Bounded Variation & Absolute Continuity

Explore functions of bounded variation, Jordan decomposition, absolute continuity, and the Lebesgue fundamental theorem of calculus. Understand the relationship between function regularity and integration.

Learning Objectives

By the end of this course, you will be able to:

Define bounded variation and understand its geometric meaning

Master the Jordan decomposition of functions of bounded variation

Understand absolute continuity and its relationship to integration

Prove the Lebesgue fundamental theorem of calculus

Characterize absolutely continuous functions as integrals

Understand the relationship between BV, AC, and differentiability

Prerequisites

Before starting this course, you should be familiar with:

Lebesgue differentiation theorem
Lebesgue integration and L1 space
Basic properties of functions on intervals
Fundamental theorem of calculus (Riemann version)

Core Concepts

Bounded variation and absolute continuity

Definition 7.1: Total Variation

Let $f$ be a function on $[a,b]$ . For a partition $P = \{a = x_0 < x_1 < \cdots < x_n = b\}$ , define:

V(f, P) = \sum_{i=1}^n |f(x_i) - f(x_{i-1})|

The total variation of $f$ on $[a,b]$ is:

V_a^b(f) = \sup_P V(f, P)

where the supremum is over all partitions of $[a,b]$ .

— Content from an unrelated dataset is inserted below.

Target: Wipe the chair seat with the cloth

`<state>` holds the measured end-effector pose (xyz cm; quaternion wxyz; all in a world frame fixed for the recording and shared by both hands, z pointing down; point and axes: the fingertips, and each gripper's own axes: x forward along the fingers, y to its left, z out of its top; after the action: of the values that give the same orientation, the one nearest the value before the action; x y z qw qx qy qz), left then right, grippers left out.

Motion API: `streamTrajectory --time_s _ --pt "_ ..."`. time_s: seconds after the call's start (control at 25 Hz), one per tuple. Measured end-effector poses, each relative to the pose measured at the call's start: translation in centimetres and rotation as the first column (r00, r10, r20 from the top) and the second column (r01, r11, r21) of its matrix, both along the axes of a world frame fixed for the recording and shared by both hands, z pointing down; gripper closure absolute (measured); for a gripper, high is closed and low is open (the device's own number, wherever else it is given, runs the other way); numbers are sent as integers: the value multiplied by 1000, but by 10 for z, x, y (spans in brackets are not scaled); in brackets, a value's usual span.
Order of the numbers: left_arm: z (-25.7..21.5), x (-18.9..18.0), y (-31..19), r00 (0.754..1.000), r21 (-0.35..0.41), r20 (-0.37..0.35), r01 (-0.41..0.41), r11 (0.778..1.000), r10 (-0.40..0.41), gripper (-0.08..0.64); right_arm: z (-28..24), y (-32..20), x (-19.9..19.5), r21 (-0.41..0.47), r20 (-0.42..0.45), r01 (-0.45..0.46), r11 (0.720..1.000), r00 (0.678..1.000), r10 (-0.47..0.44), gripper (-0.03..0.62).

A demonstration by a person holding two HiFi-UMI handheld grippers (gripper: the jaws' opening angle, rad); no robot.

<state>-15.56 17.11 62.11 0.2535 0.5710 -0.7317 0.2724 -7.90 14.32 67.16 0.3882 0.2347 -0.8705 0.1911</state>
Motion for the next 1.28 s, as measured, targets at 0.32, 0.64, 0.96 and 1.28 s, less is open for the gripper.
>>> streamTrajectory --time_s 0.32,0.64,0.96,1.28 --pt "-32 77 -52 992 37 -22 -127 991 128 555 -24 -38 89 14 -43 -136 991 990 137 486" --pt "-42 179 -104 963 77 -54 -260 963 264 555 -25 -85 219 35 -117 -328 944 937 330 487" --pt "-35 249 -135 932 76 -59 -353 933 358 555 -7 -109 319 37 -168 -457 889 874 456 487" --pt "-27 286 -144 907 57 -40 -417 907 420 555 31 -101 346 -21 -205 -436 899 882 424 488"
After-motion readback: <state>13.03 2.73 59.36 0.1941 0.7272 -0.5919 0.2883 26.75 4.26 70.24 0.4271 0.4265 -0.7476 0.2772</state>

Definition 7.2: Bounded Variation

A function $f$ on $[a,b]$ is said to be of bounded variation (BV) if $V_a^b(f) < \infty$ .

Definition 7.3: Absolute Continuity

A function $f$ on $[a,b]$ is absolutely continuous (AC) if for every $\epsilon > 0$ , there exists $\delta > 0$ such that for any finite collection of disjoint intervals $\{(a_i, b_i)\}$ in $[a,b]$ with $\sum (b_i - a_i) < \delta$ , we have:

\sum |f(b_i) - f(a_i)| < \epsilon

Theorem 7.1: Jordan Decomposition

A function $f$ on $[a,b]$ is of bounded variation if and only if it can be written as:

f = f_1 - f_2

where $f_1$ and $f_2$ are increasing functions.

Proof of Theorem 7.1:

Proof:

Define $f_1(x) = \frac{V_a^x(f) + f(x)}{2}$ and $f_2(x) = \frac{V_a^x(f) - f(x)}{2}$ .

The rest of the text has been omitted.